You’ll want to keep your baked crumble in an airtight container in the fridge for up to 4 days. I typically allow it to cool completely before covering it to ensure it stays fresh and moist. This makes for easy grab-and-go breakfasts throughout the week!
Can I freeze High Protein Breakfast Crumble?
Yes, you can freeze this delightful crumble! Allow it to cool fully, then wrap it securely in plastic wrap or aluminum foil. Place it in a freezer-safe container, and it will last up to 2 months. To reheat, simply thaw it overnight in the fridge and warm it in the microwave or oven—easy peasy!
What can I do if the topping burns while baking?
If you’re worried about the crumble topping getting too brown during baking, try covering the tops with foil for the first half of the baking time. This will keep moisture in and prevent over-browning, allowing the mixture underneath to cook without burning.
Is this recipe suitable for those with nut allergies?
While the original recipe includes peanut butter and pecans, you can easily make it nut-free!

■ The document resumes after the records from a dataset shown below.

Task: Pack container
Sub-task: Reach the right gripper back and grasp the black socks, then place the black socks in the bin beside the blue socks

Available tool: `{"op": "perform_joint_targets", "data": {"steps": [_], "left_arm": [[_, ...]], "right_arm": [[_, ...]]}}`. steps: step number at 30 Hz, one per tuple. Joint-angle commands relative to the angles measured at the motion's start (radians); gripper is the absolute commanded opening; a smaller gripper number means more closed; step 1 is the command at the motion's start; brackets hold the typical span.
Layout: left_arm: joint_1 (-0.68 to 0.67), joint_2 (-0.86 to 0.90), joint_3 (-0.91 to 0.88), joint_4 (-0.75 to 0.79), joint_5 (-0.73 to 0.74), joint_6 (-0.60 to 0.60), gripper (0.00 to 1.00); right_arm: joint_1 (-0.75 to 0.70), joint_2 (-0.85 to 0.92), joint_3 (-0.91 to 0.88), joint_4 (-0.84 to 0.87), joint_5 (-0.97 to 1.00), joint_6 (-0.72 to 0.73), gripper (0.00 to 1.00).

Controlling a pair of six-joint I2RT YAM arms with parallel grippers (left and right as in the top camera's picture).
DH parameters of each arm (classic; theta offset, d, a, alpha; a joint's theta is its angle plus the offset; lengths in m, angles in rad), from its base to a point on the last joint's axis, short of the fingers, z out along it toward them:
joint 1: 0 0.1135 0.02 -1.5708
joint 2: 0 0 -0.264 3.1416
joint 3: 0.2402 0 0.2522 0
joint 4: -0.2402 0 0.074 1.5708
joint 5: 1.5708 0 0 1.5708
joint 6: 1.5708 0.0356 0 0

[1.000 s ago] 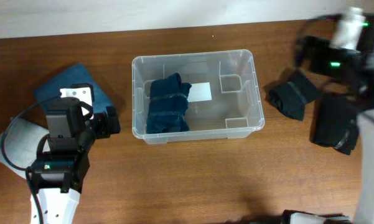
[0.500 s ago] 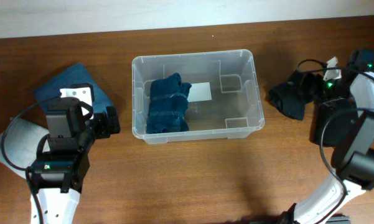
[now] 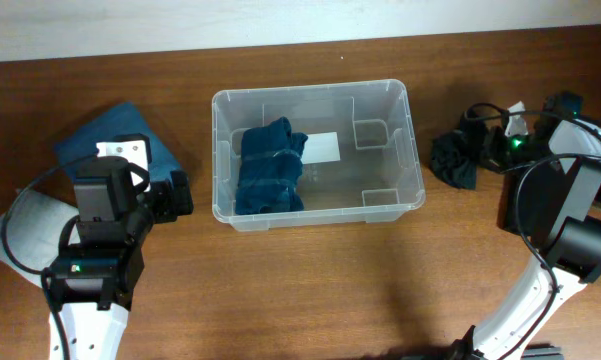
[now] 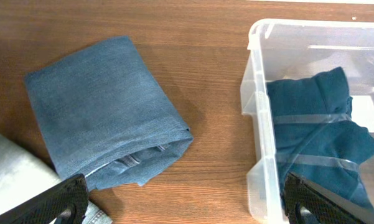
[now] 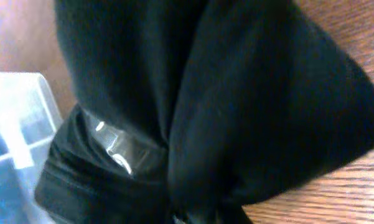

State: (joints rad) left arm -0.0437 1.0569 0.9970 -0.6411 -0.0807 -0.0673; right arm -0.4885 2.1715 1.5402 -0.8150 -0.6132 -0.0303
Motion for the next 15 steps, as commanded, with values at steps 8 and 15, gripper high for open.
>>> {"op": "perform_joint_targets", "data": {"steps": [8,15], "left_arm": [[0.112,0.000,0.022,-0.044,-0.177,-0.014,0.99],[0.160,0.000,0.022,-0.053,-0.178,-0.030,0.99]], "right_arm": [[0.048,-0.544,-0.003,-0.015,-0.041,-0.042,0.04],[0.435,-0.701,-0.003,-0.122,0.133,-0.040,0.04]]}}
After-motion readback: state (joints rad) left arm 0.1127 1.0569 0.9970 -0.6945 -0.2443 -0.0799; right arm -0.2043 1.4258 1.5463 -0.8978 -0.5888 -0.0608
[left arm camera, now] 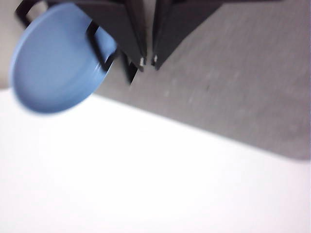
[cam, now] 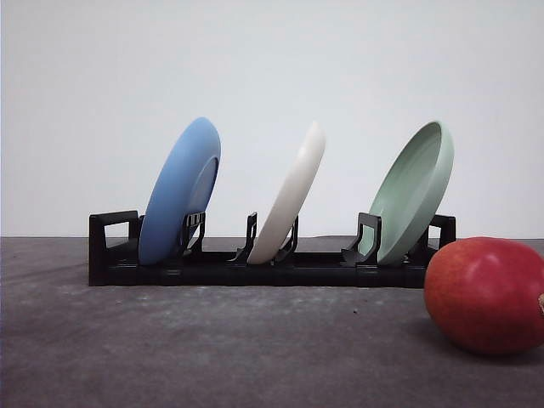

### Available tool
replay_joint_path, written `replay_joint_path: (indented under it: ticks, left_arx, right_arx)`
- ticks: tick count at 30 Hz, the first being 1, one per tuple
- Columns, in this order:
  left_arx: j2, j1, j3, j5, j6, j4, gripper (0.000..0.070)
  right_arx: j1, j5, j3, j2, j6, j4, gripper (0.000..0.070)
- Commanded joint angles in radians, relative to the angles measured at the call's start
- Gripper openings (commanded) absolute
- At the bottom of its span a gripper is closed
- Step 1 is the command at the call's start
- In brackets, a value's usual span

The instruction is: Place pomegranate in white plate

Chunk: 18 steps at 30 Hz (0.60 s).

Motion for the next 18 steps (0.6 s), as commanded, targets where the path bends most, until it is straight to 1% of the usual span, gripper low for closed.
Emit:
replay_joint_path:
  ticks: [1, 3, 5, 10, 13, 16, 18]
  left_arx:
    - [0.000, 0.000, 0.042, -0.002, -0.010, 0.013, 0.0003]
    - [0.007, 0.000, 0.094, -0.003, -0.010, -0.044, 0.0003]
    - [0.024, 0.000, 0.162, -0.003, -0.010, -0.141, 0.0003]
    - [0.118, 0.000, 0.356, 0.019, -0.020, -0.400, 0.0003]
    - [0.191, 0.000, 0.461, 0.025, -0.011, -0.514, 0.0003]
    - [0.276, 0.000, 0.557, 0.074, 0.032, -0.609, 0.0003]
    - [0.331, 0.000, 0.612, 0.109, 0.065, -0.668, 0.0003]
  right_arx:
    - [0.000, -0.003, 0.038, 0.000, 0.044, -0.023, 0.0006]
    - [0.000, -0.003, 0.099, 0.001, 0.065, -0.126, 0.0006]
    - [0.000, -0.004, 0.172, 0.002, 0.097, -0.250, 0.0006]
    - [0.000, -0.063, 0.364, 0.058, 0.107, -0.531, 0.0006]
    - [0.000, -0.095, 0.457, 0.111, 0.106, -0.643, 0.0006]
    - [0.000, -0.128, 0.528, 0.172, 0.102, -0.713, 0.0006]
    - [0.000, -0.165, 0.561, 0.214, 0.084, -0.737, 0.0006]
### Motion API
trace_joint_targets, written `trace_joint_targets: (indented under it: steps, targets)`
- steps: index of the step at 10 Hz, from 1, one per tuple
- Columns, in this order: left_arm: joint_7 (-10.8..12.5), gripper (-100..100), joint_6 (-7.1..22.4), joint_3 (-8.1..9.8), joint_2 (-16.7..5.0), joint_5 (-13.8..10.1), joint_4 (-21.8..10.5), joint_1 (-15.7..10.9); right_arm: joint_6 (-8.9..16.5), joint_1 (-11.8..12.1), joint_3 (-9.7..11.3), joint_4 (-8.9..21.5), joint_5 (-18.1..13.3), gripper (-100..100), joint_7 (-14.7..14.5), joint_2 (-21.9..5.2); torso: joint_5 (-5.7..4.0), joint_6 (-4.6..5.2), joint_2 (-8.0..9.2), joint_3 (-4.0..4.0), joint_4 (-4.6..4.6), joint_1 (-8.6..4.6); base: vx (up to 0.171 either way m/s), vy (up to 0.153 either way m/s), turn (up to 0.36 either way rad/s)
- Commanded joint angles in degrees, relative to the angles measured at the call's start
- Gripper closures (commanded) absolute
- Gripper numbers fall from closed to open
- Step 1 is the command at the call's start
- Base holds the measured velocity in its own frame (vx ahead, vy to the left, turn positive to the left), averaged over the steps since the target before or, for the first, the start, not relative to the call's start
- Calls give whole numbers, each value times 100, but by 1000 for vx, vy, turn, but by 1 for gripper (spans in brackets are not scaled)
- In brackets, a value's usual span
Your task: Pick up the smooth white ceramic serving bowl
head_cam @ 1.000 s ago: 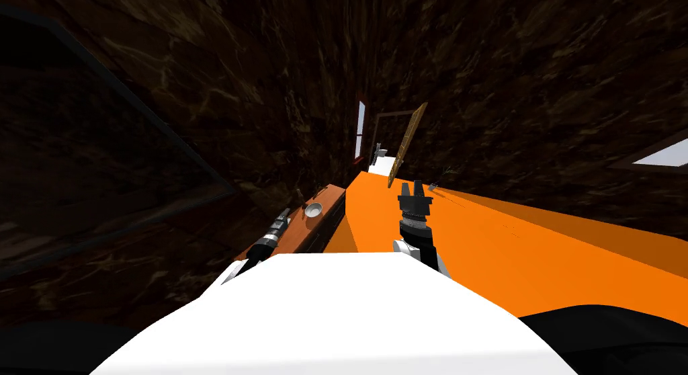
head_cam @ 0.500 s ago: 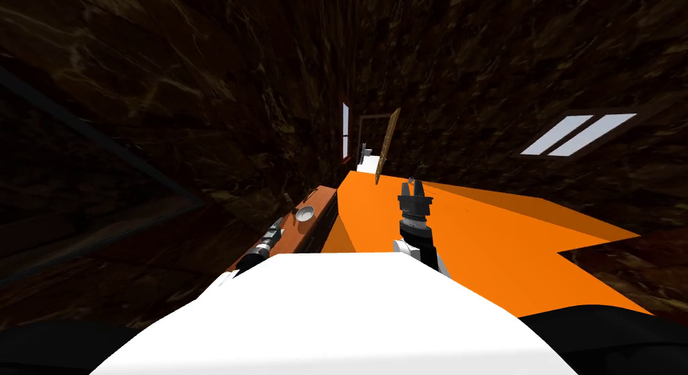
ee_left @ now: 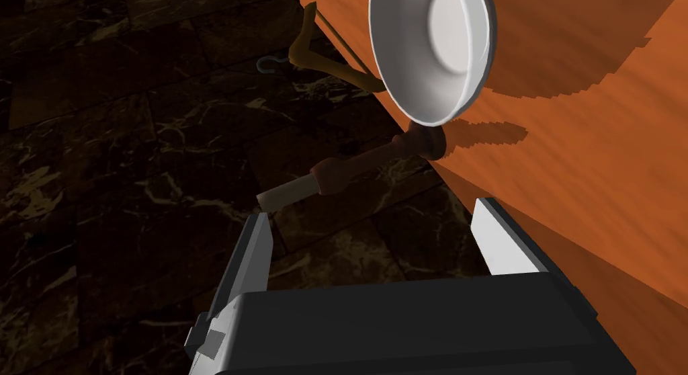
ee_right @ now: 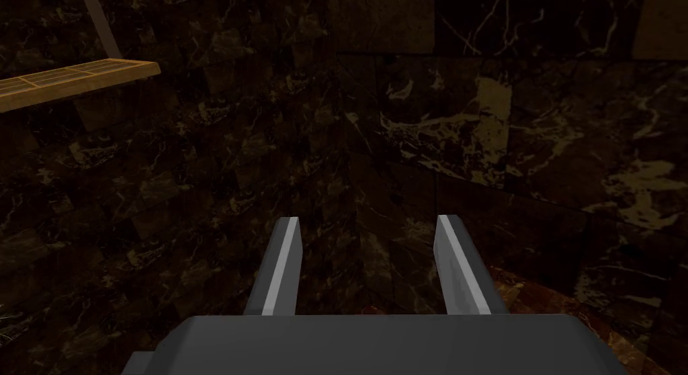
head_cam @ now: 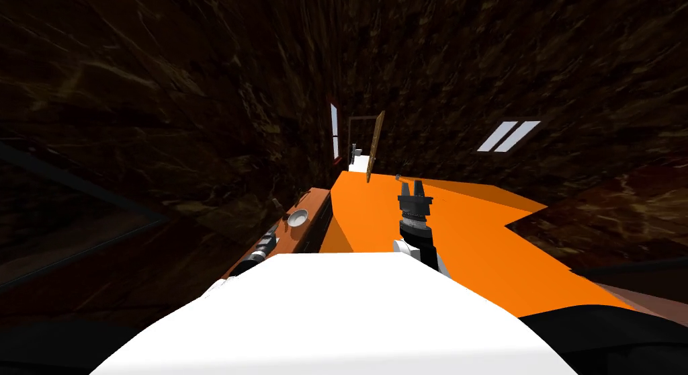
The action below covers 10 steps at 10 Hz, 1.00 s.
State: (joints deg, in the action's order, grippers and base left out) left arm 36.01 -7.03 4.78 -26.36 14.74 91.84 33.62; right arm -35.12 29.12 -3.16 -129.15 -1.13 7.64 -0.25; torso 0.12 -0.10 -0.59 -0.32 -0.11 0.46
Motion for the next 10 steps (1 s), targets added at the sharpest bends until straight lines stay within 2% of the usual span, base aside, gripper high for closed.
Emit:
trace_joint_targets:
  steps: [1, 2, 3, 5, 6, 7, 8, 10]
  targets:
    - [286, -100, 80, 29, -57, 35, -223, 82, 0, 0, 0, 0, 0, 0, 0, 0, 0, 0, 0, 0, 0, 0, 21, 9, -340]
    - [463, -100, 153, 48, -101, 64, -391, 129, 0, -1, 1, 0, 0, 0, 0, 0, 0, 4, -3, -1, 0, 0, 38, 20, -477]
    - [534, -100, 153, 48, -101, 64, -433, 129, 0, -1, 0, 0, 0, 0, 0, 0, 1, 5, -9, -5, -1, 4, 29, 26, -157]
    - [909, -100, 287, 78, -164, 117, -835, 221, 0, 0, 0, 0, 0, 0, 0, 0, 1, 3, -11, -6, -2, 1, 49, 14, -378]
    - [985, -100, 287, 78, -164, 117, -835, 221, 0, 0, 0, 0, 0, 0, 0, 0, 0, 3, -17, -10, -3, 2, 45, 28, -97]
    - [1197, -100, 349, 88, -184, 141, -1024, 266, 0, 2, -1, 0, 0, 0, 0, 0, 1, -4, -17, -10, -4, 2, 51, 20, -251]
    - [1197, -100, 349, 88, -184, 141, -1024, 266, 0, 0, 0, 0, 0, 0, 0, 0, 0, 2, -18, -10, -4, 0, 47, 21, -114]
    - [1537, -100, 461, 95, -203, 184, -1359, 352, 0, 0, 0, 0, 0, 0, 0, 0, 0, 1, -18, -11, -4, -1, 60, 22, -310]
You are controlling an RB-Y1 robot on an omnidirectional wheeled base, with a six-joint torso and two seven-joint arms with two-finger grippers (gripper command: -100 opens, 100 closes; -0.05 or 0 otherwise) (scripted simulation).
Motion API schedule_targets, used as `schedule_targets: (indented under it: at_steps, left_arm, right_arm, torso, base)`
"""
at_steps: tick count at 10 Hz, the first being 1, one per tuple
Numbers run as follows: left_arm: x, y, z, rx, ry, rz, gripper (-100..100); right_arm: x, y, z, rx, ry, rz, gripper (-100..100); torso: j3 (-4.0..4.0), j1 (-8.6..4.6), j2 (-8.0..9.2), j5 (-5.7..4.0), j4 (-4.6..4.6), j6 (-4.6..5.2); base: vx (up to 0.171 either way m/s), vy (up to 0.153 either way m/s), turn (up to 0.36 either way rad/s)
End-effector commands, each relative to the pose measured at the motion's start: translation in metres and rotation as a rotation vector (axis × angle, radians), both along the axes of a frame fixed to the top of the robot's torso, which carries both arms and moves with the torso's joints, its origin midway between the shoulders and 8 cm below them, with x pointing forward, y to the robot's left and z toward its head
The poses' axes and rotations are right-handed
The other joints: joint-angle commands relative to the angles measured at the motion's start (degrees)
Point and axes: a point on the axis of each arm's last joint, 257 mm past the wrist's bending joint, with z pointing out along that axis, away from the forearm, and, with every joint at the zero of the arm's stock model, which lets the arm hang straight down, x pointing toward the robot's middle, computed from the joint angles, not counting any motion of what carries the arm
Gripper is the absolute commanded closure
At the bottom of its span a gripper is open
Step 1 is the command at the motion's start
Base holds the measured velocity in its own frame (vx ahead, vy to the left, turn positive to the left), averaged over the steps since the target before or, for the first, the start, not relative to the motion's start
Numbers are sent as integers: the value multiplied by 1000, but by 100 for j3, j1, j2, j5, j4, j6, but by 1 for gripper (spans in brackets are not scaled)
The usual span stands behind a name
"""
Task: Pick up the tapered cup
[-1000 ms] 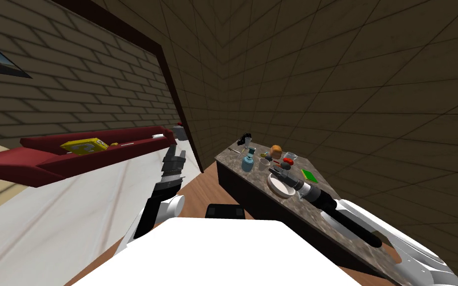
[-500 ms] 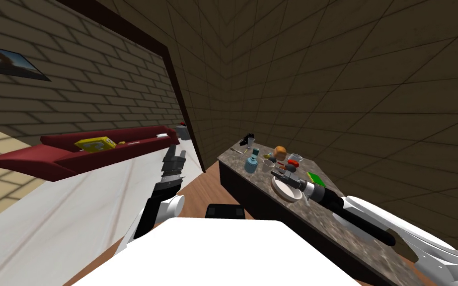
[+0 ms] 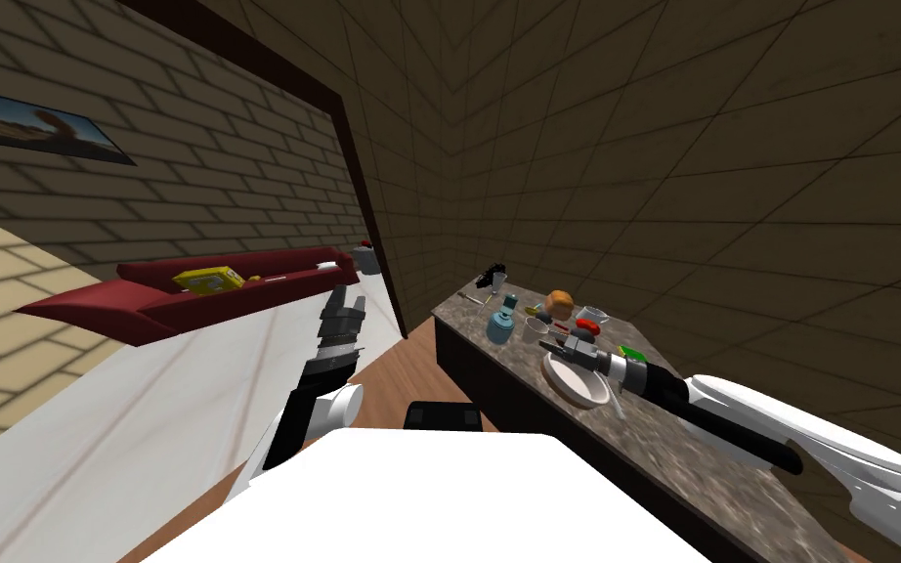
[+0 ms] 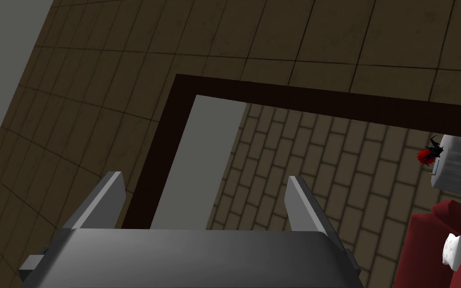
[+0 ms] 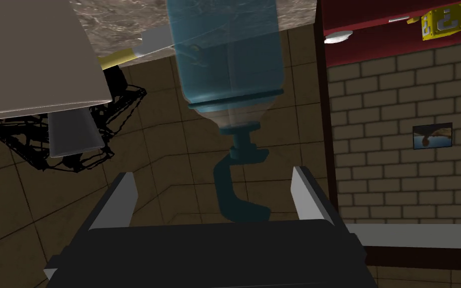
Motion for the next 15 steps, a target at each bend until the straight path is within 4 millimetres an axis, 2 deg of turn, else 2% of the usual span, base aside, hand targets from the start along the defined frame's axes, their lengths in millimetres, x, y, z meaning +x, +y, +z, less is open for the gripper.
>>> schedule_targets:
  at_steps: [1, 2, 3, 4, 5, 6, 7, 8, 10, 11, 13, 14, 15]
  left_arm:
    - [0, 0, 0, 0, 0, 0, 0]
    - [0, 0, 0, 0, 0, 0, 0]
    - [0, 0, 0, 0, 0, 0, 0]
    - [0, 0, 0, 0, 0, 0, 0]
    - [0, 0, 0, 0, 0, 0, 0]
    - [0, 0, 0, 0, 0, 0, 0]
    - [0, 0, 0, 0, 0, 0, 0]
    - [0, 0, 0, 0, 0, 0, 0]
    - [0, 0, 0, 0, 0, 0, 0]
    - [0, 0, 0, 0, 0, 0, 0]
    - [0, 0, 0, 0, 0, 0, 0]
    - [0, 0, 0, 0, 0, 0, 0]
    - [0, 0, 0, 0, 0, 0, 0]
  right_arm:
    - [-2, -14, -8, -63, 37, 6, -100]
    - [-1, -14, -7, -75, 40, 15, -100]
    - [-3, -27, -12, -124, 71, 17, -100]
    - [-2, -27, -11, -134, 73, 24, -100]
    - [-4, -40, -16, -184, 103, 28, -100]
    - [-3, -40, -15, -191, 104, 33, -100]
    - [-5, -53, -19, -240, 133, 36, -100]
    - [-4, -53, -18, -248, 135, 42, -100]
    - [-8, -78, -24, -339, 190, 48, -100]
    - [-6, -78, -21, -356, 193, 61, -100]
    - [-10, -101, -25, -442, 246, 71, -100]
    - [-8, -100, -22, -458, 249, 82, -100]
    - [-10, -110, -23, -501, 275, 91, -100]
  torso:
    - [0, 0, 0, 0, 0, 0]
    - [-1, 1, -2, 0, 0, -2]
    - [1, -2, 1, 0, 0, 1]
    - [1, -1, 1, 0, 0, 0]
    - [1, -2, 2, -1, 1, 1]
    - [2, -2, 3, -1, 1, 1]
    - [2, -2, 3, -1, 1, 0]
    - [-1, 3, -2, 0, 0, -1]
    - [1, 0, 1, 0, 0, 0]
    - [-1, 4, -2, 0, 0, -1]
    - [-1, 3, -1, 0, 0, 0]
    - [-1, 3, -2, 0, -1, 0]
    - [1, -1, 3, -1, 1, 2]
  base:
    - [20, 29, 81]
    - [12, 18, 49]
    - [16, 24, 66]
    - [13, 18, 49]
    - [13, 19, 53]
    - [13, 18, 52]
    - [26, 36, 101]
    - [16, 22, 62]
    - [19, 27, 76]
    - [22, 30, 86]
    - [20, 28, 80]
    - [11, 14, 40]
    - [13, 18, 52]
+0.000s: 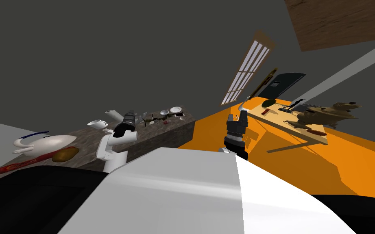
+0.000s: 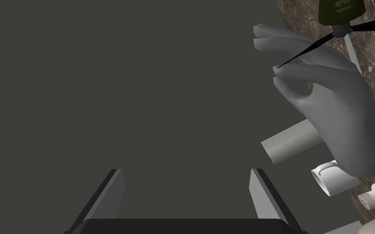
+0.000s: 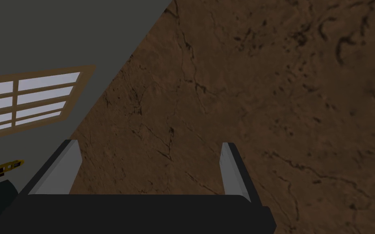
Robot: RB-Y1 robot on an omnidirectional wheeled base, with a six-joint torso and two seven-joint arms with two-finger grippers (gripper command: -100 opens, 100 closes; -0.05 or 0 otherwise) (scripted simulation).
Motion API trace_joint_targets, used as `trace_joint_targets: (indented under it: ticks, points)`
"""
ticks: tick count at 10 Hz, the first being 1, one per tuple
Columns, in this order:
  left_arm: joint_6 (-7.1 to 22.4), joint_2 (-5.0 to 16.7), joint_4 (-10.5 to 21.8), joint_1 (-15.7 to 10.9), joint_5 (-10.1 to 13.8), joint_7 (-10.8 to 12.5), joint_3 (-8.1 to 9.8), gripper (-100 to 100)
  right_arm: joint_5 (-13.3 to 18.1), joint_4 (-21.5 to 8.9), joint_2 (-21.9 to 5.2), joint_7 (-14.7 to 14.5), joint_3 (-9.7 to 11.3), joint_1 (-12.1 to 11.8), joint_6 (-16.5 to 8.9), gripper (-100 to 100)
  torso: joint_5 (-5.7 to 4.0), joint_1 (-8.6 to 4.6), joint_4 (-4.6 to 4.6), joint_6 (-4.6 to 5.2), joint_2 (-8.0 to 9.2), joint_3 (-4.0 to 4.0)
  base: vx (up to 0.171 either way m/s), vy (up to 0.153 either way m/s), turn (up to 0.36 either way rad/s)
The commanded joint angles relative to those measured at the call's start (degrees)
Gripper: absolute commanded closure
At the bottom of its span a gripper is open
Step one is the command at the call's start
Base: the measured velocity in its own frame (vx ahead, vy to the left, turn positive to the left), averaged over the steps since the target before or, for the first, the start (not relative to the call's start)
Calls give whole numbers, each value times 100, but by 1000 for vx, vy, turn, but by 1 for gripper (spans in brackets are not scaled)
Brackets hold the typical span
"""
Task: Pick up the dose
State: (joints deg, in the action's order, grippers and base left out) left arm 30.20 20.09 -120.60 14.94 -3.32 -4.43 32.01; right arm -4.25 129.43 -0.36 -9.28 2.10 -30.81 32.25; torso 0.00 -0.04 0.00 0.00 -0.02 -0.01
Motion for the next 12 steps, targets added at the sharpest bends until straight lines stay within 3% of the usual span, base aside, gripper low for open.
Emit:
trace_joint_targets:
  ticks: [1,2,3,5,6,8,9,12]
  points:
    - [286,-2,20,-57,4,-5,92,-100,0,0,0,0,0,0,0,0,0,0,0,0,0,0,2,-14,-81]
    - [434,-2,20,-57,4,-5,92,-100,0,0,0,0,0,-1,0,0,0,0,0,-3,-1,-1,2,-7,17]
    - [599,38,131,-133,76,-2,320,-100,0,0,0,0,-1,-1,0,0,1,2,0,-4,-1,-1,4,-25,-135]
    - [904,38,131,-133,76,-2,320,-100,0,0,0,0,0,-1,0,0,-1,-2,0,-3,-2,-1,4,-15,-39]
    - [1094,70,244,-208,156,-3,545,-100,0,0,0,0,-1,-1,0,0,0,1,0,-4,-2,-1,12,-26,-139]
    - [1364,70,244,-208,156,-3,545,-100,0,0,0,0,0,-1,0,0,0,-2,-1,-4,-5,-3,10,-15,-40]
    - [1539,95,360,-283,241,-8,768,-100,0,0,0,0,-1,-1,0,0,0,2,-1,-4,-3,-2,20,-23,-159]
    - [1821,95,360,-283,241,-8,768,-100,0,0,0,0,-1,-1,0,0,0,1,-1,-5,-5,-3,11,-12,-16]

Replace peanut butter with sun butter, and swap out the pecans for minced pepitas or hemp hearts to keep that satisfying crunch while being mindful of allergies.
Can I adjust the sweetness of the crumble?
Very! I often find that sweetness can vary based on the type of protein powder you’re using. It’s best to start with a smaller amount of maple syrup and adjust to your preference as you combine your ingredients. Enjoy experimenting for that perfect balance!

High Protein Breakfast Crumble for a Delicious Start
Ingredients
Equipment
Method
- Preheat your oven to 325°F (160°C). Gather your ingredients as the oven warms up.
- In a bowl, combine frozen berries, fruit jam, and cornstarch until evenly coated.
- In another bowl, mix together rolled oats, protein powder, pecans, peanut butter, maple syrup, and milk until well combined.
- Divide the berry filling into ramekins, then top with crumble mixture.
- Bake for 15-18 minutes until the topping is golden brown.
- Let cool for a few minutes before serving warm with plant-based yogurt.